BEGIN

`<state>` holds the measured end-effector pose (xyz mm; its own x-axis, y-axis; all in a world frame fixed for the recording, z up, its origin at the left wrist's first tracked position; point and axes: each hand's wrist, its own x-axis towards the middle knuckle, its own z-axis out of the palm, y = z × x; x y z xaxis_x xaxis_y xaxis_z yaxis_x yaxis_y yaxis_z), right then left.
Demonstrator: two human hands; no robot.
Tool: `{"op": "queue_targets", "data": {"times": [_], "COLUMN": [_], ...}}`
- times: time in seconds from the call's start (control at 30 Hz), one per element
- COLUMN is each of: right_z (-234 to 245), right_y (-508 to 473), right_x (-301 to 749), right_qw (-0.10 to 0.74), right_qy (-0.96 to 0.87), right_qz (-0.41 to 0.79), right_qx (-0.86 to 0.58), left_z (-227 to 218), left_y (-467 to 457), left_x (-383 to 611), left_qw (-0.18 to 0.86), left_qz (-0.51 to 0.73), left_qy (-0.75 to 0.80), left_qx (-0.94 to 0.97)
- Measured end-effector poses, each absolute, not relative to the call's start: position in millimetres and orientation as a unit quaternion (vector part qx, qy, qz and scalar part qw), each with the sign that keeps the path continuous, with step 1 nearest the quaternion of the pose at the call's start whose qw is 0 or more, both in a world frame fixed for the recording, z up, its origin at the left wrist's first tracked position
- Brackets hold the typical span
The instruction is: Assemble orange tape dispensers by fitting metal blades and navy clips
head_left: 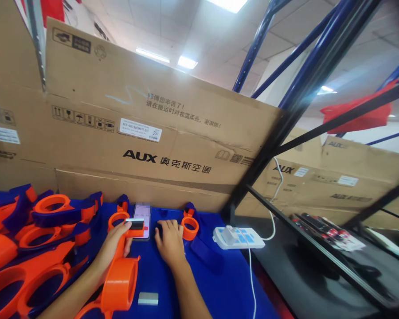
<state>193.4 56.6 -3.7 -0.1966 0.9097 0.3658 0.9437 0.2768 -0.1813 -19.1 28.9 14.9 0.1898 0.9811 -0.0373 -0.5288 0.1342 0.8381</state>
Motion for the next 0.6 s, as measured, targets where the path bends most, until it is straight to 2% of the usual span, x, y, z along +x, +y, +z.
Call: {"op": "queue_targets", "data": {"times": [0.37,0.6], "right_z": [-7.5,-0.3], "right_y": [63.2,59.0], "right_x": [199.9,200.5], "right_qw": [0.251,0.321], "right_qy": [-0.761,-0.752], "right_qz": [0.007,0.038], "right_qx": [-0.598,-0.574], "left_z": [18.2,13.5], "left_y": [27.6,34.4], "left_x": [-22.5,-25.1], "left_qw": [0.696,0.694], "left_qz": [0.538,0.517], "left_qy": [0.324,0.328], "left_qx": [0.348,0.378]}}
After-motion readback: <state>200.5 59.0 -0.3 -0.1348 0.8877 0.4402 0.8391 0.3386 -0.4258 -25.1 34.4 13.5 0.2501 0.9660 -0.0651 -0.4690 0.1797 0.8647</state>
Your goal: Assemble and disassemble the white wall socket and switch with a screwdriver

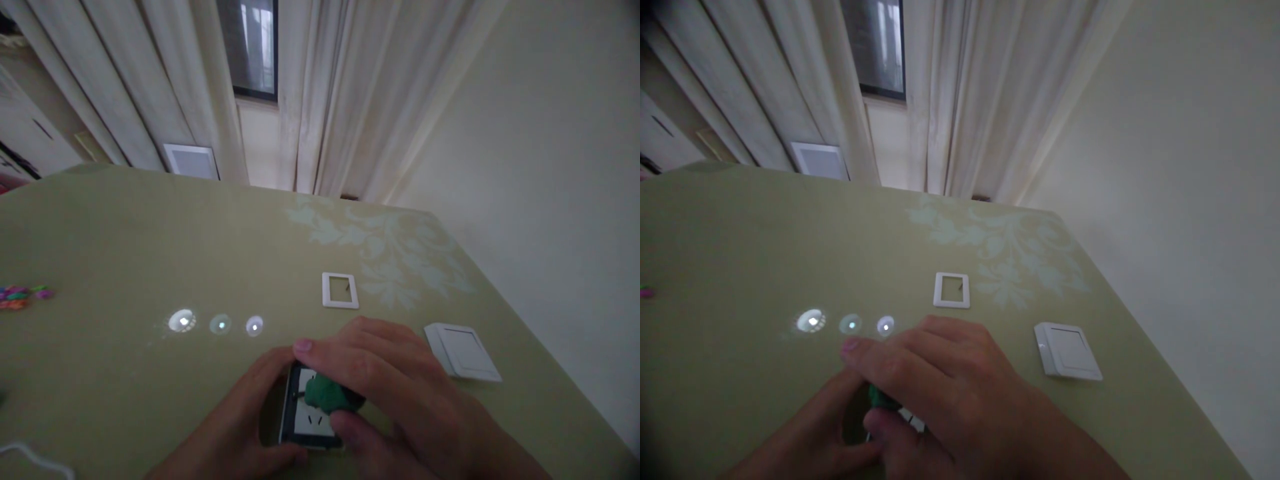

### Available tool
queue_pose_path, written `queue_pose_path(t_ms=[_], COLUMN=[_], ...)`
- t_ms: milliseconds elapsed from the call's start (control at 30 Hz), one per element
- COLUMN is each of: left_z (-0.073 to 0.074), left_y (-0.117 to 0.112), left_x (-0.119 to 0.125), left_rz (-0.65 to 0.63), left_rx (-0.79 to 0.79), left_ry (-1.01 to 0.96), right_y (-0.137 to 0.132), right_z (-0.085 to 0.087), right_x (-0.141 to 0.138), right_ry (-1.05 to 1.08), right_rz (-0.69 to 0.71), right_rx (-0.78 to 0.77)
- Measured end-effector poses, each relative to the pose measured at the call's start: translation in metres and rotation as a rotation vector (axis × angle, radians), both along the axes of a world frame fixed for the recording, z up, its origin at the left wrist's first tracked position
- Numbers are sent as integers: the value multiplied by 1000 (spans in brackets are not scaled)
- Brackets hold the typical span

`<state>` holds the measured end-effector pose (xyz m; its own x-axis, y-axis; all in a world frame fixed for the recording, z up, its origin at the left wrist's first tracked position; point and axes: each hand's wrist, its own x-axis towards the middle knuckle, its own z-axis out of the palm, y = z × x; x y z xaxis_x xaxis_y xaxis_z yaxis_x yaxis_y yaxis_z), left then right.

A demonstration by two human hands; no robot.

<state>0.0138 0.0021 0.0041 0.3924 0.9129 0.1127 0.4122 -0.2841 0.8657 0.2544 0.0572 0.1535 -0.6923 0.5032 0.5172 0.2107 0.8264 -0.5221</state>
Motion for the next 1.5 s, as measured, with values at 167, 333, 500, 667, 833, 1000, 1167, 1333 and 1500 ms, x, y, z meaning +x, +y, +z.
queue_pose_path(t_ms=[167, 333, 500, 667, 833, 1000, 1167, 1333, 1500], left_z=[-2, 4, 10, 4, 0, 6, 9, 13, 11], left_y=[-3, -2, -1, -1, 0, 0, -2, 0, -1], left_x=[11, 18, 17, 11, 6, 6, 7, 11, 11], left_rz=[24, 56, 41, 1, -9, 14, -10, -12, -3], left_rx=[74, 137, 171, 218, 246, 106, 37, 3, -14], left_ry=[27, 50, 47, 106, 131, 107, 85, 45, 23], right_y=[1, 0, 2, 2, 0, 1, 0, -4, -6], right_z=[-2, -1, 2, 3, 9, 10, 7, 3, 5], right_x=[0, 2, 4, 6, 9, 8, 6, 6, 5], right_ry=[20, -2, -3, -14, -54, -20, -78, -37, -37], right_rz=[10, 7, 4, -8, -51, 47, 46, -25, -3], right_rx=[-36, -47, -48, -82, -136, -174, -127, -132, -176])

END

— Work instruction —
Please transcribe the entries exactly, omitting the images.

— Solved problem —
`<state>` holds the measured end-effector pose (xyz mm; its own x-axis, y-axis; all in a world frame fixed for the recording, z up, its origin at the left wrist's first tracked position; point and axes: each hand's wrist, its own x-axis towards the middle knuckle, its own z-axis out of the palm, y = z × x; x y z xaxis_x xaxis_y xaxis_z yaxis_x yaxis_y yaxis_z), right then left.
Demonstrator: two human hands; no robot.
Tool: `{"op": "queue_targets", "data": {"times": [_], "COLUMN": [_], ...}}`
- times: time in seconds from the call's start (control at 30 Hz), one per element
- COLUMN is each of: right_z (-234 to 245), right_y (-508 to 473), right_x (-301 to 749), right_qw (-0.10 to 0.74), right_qy (-0.96 to 0.87), right_qz (-0.41 to 0.79), right_qx (-0.86 to 0.58), left_z (-227 to 218), left_y (-467 to 457), left_x (-383 to 611), left_qw (-0.18 to 0.86), left_qz (-0.51 to 0.73), left_qy (-0.75 to 0.80), left_qx (-0.94 to 0.97)
- Measured end-effector poses, each absolute, not relative to the call's start: position in millimetres and orientation as a unit quaternion (vector part qx, qy, qz and scalar part qw), each with the sign that keeps the path continuous, with step 1 nearest the quaternion of the pose at the call's start whose qw is 0 or more, both in a world frame fixed for the recording, z up, its origin at the left wrist's first tracked position
- Brackets hold the typical span
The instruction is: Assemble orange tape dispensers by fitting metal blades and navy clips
head_left: 
<state>193.4 56.6 -3.7 -0.1966 0.9097 0.3658 0.9437 0.2768 -0.1813 -19.1 28.9 14.9 0.1898 0.9811 -0.0373 -0.5288 0.1342 0.8381</state>
Motion for the next 0.6 s, as measured, targets where the path bends most, until it is straight to 2% of the usual span, x, y, z along +x, +y, +z.
Call: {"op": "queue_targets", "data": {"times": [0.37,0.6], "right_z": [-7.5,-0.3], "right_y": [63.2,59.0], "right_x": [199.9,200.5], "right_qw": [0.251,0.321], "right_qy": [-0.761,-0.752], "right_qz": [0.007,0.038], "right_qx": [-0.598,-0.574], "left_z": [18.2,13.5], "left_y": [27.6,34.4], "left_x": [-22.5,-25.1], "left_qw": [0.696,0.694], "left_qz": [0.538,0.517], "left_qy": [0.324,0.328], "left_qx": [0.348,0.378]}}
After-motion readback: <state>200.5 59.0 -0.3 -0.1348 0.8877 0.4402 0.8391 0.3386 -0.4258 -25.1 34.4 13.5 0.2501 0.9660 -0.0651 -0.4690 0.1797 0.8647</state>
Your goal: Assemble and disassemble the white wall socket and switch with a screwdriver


### Available tool
queue_pose_path, written `queue_pose_path(t_ms=[_], COLUMN=[_], ...)`
- t_ms: milliseconds elapsed from the call's start (control at 30 Hz), one per element
- COLUMN is each of: left_z (-0.073 to 0.074), left_y (-0.117 to 0.112), left_x (-0.119 to 0.125), left_rz (-0.65 to 0.63), left_rx (-0.79 to 0.79), left_ry (-1.01 to 0.96), right_y (-0.137 to 0.132), right_z (-0.085 to 0.087), right_x (-0.141 to 0.138), right_ry (-1.05 to 1.08), right_rz (-0.69 to 0.71), right_rx (-0.78 to 0.77)
- Measured end-effector poses, each relative to the pose measured at the call's start: translation in metres and rotation as a rotation vector (axis × angle, radians), both along the axes of a world frame fixed for the recording, z up, its origin at the left wrist's first tracked position
- Numbers are sent as integers: the value multiplied by 1000 (spans in brackets are not scaled)
- Brackets hold the typical span

`<state>` holds the measured end-effector pose (xyz m; its own x-axis, y-axis; all in a world frame fixed for the recording, z up, its origin at the left wrist's first tracked position; point and axes: each hand's wrist, its own x-axis towards the middle knuckle, its own z-axis out of the palm, y = z × x; x y z xaxis_x xaxis_y xaxis_z yaxis_x yaxis_y yaxis_z), left then right.

A demonstration by two human hands; no robot.

<state>0.0138 0.0021 0.0041 0.3924 0.9129 0.1127 0.4122 -0.2841 0.8657 0.2544 0.0572 0.1535 -0.6923 0.5032 0.5172 0.2107 0.8264 -0.5221</state>
Motion for the next 1.5 s, as measured, with values at 167, 333, 500, 667, 833, 1000, 1167, 1333 and 1500 ms, x, y, z meaning +x, +y, +z.
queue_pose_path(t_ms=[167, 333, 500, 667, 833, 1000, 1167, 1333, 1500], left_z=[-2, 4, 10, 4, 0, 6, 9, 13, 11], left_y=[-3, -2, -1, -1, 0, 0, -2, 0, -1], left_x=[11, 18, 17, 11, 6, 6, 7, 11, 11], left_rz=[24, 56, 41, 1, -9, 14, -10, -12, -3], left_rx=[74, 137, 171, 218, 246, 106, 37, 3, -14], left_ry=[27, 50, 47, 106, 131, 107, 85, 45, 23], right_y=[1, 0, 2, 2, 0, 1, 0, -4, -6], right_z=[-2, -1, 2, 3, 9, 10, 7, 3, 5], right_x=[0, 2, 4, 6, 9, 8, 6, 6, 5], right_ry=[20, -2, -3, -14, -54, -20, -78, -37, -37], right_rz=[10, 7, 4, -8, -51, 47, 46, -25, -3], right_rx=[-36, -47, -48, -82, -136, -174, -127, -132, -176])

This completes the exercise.